Wednesday, 30 May 2012

Lunch at Long Compton


Yesterday I travelled with a friend northwards, and just across the county boundary into Warwickshire, having been invited for lunch by friends at Long Compton. The journey took us past Blenheim Palace and through Woodstock, and past the turnings to those other great early eighteenth century Oxfordshire country houses, Ditchley and Heythrop Park, and eventually past also the turnings to Great and Little Rollright, and the nearby Rollright Stones, and so we descended the long hill into the village at Long Compton.

It is typical village of the Cotswold area, with a handsome medieval church, and a local tradition of witchcraft - well in the past anyway. I gather from abit of online research that the village was apparently notorious for witchcraft. Local belief in the power of witches continued until well into the twentieth century.
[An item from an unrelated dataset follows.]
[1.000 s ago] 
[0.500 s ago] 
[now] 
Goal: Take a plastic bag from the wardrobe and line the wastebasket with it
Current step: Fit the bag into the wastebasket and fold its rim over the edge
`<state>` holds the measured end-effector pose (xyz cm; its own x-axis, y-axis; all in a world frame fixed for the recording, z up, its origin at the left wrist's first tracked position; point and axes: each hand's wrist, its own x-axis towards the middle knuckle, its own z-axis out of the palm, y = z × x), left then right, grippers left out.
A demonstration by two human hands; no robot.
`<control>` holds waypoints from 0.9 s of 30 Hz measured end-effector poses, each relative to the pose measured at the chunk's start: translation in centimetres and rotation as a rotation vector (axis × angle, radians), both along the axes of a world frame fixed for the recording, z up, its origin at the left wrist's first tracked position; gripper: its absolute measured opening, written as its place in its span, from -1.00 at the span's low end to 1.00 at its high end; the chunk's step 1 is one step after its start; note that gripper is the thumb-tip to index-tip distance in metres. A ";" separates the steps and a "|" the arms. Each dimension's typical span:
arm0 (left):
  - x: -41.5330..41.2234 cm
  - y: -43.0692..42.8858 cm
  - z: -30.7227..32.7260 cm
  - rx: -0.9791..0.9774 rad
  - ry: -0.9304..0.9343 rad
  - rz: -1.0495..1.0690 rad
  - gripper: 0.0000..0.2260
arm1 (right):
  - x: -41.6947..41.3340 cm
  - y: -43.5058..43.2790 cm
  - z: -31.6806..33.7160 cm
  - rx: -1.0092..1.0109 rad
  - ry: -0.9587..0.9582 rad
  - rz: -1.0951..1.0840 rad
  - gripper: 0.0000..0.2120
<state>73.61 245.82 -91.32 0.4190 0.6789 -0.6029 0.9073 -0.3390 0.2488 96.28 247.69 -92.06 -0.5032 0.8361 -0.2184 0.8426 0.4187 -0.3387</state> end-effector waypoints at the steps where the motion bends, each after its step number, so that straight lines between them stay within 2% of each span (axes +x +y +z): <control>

In 1875, a Long Compton man slew one old woman with his sickle because he was convinced that she had caused the debilitating pains and cramps in his legs.

Tradition also claims that in the sixth century St Augustine visited the church and raised a man from the grave.


cotswold village of Long Compton

Long Compton church and its distinctive lych-gate

Image: cotswolds.info

The whole journey was an exercise in a reading of the passing scene in the best traditions of W.G.Hoskins and The Making of the Engliah Landscape. I really always mean after such a day out to read up more about the history of the area, but so often fail to do so.

We had a most enjoyable lunch and spent time sitting and talking with our friends in their garden, before driving back, this time in clear sunlight and with a detour across towards the Banbury road which took us through rolling countryside, lush after the recent rain and displaying a wonderful range of foliage greens, the hedgerows heavy with May blossom - which to my eye appeared much brighter in the sunlight of late afternoon than it had during the overcast morning - and the verges thick with cow parsley, or, to give it its more romantic names, Our Lady's Lace or Queen Anne's Lace.

This was both a chance to spend time with friends and an opportunity to see the English countryside as one imagines it to be, but often fears that it is no longer. Howevere in this part of the country at least the trees and hedgerows flourish and it is possible to look at a landscape unascarred by pylons, windfarms, television masts, chimneys... This is still the England of rural life and of popular fiction - one could people the places we passed with any number of plots and scenarios. The whole day was a tonic to the mind, the spirits and the palate.